Estamos aumentando la producción, necesitando para ello menos trabajadores. Para ver un ejemplo no hace falta ni salir de Canarias, donde nuestro Producto Interior Bruto (PIB) es superior al del año 2008 con cincuenta mil trabajadores menos.

La revolución femenina de mediados del siglo pasado hizo que las mujeres dieran un paso adelante para rebelarse contra una especie de esclavitud doméstica: accedieron a la universidad, al trabajo y a la plenitud personal. Y duplicaron la mano de obra disponible. Y esa revolución histórica coincide con el despegue de la tecnología y con la llegada de internet. El contable de los manguitos hoy se llama Excel. Como la suya, miles de profesiones han desaparecido tragadas por la modernidad. La incorporación de la tecnología está sustituyendo mano de obra. Las listas del paro nunca se terminan de reducir y al existir un excedente de trabajadores disponibles, los sueldos caen. El viejo sistema de pensiones está haciendo agua por todas partes y amenaza con hundirse. Diez millones de personas dependen del Estado para sobrevivir, pero los sueldos de los que trabajan no llegan para llenar la caja de la que hay que pagar cada año ciento veinte mil millones de euros.

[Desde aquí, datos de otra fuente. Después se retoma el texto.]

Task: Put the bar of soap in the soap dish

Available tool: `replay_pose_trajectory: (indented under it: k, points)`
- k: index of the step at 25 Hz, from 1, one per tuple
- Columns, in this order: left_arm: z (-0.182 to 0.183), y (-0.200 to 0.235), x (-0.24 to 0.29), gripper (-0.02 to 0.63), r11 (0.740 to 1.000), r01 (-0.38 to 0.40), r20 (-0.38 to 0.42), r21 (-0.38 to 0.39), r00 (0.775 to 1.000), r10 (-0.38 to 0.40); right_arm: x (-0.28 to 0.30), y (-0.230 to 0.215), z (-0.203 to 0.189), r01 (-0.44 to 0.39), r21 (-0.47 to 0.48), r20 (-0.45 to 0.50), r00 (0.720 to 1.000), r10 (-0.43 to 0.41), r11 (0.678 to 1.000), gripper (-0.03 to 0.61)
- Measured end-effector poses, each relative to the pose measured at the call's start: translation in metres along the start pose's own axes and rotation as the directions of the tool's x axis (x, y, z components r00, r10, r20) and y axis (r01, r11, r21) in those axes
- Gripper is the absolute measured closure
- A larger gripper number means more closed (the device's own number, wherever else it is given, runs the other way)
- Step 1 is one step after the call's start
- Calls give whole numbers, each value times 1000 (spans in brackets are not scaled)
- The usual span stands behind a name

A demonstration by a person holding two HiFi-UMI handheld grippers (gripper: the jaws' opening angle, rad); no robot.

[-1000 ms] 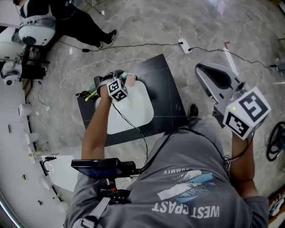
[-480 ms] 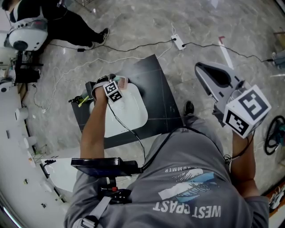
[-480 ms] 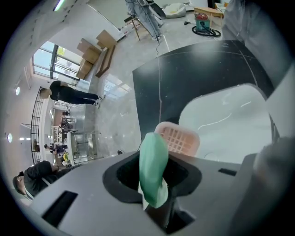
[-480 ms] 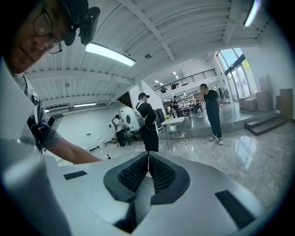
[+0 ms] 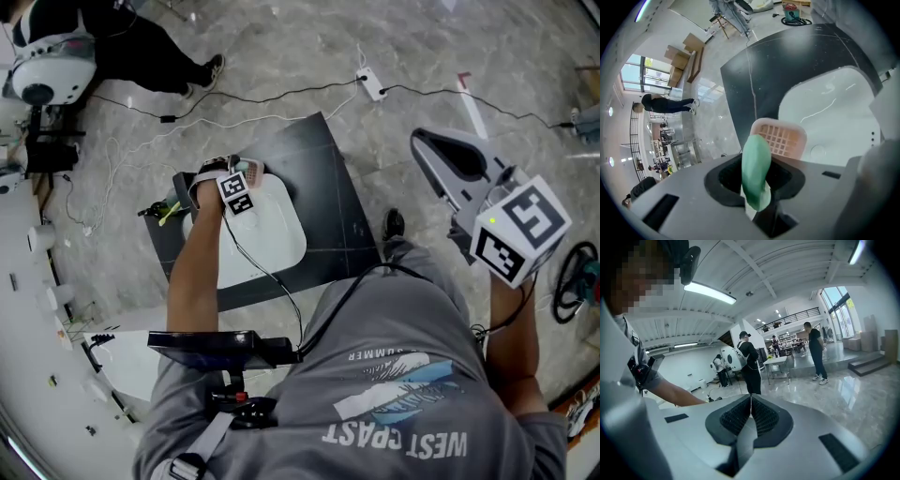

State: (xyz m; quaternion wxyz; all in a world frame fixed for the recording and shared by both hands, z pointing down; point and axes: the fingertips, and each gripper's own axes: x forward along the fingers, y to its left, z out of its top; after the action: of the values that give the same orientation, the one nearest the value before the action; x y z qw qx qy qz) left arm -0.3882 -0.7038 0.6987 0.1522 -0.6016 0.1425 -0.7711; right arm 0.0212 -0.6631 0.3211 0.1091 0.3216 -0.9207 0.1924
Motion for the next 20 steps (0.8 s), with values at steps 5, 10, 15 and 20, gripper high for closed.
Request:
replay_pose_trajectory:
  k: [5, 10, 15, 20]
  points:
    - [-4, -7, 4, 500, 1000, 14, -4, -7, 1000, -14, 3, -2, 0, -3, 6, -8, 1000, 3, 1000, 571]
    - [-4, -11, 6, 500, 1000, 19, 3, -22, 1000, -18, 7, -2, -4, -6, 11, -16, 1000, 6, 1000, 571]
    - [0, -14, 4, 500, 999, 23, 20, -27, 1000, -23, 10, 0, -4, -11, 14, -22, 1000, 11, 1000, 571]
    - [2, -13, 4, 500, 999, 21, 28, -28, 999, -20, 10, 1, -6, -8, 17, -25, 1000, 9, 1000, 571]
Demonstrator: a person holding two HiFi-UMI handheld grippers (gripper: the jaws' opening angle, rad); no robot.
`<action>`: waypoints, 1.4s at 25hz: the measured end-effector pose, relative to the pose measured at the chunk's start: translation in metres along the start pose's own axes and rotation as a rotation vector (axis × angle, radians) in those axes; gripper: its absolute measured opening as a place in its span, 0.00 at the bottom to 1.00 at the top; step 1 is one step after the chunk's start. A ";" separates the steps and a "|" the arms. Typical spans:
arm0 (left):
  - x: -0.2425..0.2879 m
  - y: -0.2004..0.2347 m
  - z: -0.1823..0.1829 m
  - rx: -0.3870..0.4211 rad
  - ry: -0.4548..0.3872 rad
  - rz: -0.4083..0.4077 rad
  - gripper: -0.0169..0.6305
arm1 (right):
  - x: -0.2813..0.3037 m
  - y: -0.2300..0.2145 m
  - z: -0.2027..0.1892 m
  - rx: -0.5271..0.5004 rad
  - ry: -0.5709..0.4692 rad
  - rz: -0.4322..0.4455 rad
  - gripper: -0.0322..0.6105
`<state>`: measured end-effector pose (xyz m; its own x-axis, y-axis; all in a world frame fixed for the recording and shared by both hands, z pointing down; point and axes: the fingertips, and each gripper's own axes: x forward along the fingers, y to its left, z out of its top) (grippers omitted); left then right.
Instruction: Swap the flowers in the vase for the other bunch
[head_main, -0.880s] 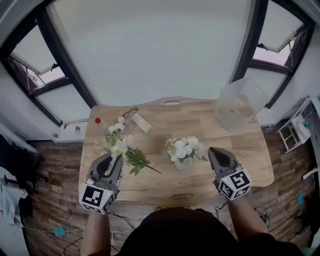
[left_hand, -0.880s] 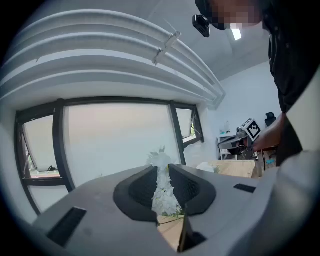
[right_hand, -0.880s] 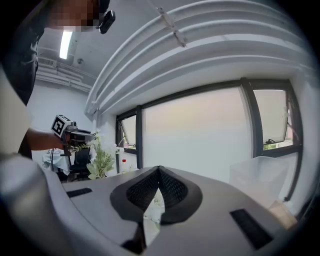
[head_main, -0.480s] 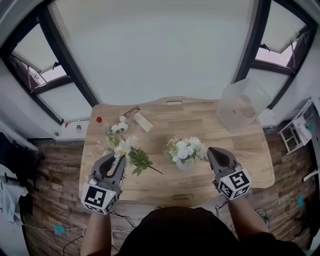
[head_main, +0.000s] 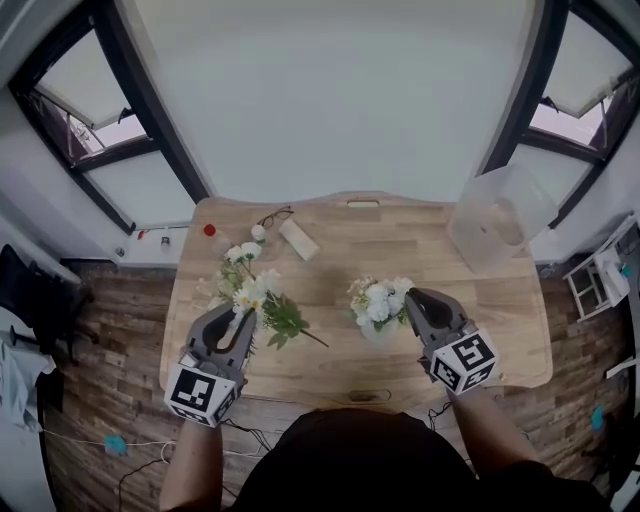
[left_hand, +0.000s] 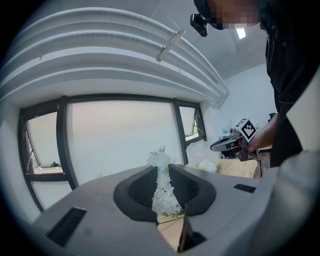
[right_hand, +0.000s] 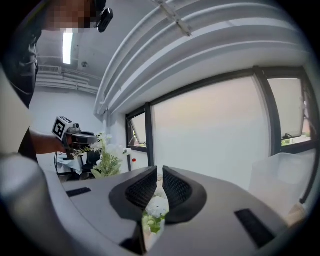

Los recortes del carnicero siempre son con el cuchillo. Para afrontar la que les está cayendo, los gobiernos han optado por congelar el crecimiento de las pensiones. Pero ni aún así. La caja donde estaban las reservas de todos los que habían pagado antes -en los años felices del boom económico- se ha terminado vaciando. Estamos en pelota picada y ante el hecho de que habrá que pagar las pensiones echando mano de los impuestos. El gran fraude que nos espera, dentro de no mucho tiempo, será el anuncio de una bajada general de las pensiones como única manera de salvar el sistema. Millones de trabajadores que hemos alimentado el sistema nos quedaremos con la sensación de haber hecho el primo. Que es exactamente lo que resultará que hicimos.